Union Investment reveals €1.5bn in sustainable fund inflows (Amended)

Frankfurt powerhouse reports strong demand

Amends to clarify that Union’s engagement and proxy voting is led by Ingo Speich.

Frankfurt-based asset management giant Union Investment has reported strong German demand for sustainable investment funds over the last 18 months.

Union said that since the start of 2011, its sustainable funds had inflows totalling €1.5bn – or almost one third of its total volume of €5bn.

Union is one of Germany’s largest fund firms and has €173bn in assets under management.

Speaking at a news conference last Saturday, Union CEO Hans-Joachim Reinke described the inflows as a clear sign that retail demand for sustainable funds was gaining speed in Germany.

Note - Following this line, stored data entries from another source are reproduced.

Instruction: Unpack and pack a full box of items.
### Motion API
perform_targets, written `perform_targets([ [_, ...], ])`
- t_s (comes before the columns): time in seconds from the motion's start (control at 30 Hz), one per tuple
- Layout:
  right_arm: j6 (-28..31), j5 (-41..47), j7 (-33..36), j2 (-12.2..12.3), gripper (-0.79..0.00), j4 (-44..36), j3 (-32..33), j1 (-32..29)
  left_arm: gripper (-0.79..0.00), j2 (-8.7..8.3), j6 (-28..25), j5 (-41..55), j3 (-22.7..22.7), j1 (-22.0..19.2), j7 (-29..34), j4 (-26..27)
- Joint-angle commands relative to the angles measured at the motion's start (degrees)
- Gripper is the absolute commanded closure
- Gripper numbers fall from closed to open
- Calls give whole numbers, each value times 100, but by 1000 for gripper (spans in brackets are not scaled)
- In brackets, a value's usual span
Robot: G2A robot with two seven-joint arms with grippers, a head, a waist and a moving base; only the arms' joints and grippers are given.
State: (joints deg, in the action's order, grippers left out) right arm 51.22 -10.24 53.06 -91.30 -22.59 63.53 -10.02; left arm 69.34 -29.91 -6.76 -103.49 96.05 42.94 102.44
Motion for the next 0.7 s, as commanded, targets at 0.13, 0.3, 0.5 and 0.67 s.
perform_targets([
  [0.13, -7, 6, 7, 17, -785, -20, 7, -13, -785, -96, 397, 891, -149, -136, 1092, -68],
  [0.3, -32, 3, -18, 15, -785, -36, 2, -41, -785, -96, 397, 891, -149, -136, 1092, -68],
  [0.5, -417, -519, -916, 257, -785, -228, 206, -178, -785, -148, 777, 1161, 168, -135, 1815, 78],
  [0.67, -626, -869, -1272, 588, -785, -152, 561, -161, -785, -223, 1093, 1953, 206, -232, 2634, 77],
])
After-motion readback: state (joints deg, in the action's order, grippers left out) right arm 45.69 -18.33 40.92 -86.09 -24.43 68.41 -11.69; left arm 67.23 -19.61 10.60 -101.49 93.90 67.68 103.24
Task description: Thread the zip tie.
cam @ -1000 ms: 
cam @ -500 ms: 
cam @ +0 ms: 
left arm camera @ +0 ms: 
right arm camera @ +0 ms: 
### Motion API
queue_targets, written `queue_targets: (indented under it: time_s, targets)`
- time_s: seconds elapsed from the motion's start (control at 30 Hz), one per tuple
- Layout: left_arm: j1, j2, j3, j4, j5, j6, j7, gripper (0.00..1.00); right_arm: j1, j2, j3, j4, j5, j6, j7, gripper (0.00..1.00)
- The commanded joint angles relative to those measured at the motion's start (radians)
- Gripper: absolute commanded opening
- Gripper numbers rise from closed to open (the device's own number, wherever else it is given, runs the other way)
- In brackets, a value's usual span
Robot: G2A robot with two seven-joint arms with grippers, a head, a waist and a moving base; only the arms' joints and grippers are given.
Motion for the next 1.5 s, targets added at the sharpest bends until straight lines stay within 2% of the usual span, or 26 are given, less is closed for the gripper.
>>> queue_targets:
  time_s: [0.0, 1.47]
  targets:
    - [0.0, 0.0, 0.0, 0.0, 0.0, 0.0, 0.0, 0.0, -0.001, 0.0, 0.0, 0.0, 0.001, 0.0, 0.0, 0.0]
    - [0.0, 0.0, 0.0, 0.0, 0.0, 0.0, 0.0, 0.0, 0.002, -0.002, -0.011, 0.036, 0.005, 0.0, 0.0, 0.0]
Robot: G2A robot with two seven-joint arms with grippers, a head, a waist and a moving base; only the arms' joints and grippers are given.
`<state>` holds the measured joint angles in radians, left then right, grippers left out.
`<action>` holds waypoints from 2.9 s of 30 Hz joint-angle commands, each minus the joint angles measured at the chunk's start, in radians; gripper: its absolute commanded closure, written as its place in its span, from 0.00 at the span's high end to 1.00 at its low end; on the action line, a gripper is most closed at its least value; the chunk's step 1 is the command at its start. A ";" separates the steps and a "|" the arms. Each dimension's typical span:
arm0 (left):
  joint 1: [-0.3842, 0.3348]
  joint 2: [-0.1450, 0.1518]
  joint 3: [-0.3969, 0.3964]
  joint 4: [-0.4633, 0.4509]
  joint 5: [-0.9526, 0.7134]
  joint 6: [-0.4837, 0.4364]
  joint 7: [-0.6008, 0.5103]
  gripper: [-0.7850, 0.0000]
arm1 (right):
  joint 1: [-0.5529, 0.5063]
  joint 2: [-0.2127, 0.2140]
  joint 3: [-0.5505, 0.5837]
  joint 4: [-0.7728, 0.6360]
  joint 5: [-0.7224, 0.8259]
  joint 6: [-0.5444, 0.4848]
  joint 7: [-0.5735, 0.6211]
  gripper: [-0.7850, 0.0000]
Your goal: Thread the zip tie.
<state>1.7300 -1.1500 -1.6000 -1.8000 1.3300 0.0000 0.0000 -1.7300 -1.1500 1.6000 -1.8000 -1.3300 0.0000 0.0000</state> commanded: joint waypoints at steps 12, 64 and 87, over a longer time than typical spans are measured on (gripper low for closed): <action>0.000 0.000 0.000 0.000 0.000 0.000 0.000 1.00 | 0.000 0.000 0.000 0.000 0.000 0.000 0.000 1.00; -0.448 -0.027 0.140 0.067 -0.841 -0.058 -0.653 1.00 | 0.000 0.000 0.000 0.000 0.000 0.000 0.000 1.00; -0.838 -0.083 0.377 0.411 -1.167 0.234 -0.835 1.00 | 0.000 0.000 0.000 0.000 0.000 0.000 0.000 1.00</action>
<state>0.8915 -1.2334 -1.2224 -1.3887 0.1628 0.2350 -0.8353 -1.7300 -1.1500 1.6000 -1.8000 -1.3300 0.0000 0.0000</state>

Another sign he said was a recent study from Germany’s co-operative bank association showing that one-third of private investors preferred sustainable funds to traditional ones.

“As a full-line fund distributor, we are ready to meet this growing need,” Reinke said.
Other major providers of sustainable funds forGermany’s retail market are Allianz Global Investors (AGI) and DWS, Deutsche Bank’s fund unit. DWS has around €3bn invested in its sustainable funds.

Reinke also highlighted Union’s credentials as a sustainable asset manager for institutions. “We have more than 20 years of experience to draw from, working in particular with ecumenical organisations, foundations and other charitable groups,” he said.

“We are ready to meet this growing need”

Other examples were the thousands of discussions that Union held with investees to get them to be more sustainable as well as proxy voting at shareholder meetings. The asset manager votes around 350 times a year on behalf of institutions who engage on sustainable issues. Union’s engagement and proxy voting operations are led by Ingo Speich [corrects from Florian Sommer].